▸ WORK TASK: Print the line containing "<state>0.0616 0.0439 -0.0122" and each line after it to the end of the material below. Print nothing else.
━━━━
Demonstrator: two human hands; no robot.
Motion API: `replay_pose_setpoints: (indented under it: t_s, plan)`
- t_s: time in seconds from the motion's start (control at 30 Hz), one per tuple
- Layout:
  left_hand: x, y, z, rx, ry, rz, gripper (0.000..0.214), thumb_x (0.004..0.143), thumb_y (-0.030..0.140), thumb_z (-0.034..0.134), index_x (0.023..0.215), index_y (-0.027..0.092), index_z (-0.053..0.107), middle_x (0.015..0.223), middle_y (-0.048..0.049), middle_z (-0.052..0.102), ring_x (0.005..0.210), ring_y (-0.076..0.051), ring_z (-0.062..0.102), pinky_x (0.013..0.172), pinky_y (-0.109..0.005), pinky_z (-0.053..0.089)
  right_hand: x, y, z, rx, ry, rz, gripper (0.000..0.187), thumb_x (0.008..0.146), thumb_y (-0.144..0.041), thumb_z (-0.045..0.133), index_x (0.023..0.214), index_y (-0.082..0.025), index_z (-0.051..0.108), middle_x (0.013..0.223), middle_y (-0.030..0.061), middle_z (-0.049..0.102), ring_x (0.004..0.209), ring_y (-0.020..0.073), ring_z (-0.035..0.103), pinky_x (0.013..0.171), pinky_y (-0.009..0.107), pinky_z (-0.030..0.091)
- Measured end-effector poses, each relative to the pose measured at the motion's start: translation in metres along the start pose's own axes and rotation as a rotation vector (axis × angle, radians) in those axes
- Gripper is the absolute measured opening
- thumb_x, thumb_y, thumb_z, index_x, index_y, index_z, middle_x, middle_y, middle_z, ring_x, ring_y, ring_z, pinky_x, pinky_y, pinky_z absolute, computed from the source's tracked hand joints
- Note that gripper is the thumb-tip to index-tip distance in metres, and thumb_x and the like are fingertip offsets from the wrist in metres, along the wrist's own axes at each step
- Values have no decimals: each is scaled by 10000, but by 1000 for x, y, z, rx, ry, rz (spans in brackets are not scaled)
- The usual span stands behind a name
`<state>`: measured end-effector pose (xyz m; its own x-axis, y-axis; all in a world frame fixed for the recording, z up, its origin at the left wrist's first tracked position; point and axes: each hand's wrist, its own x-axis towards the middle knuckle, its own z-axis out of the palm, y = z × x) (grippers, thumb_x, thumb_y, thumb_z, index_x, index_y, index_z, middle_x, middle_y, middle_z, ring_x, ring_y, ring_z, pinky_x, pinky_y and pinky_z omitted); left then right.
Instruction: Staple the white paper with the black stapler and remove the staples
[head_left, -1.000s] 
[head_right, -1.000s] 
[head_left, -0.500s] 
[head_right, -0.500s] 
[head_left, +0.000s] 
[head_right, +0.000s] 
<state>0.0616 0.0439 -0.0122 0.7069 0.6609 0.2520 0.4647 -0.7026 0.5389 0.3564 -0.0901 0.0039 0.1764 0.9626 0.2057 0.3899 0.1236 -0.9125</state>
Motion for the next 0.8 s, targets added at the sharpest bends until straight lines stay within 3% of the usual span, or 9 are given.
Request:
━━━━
▸ RESULT FOR THIS TASK:
<state>0.0616 0.0439 -0.0122 0.7069 0.6609 0.2520 0.4647 -0.7026 0.5389 0.3564 -0.0901 0.0039 0.1764 0.9626 0.2057 0.3899 0.1236 -0.9125</state>
Motion for the next 0.8 s, targets added at the sharpest bends until straight lines stay within 3% of the usual span, or 9 are given.
Request:

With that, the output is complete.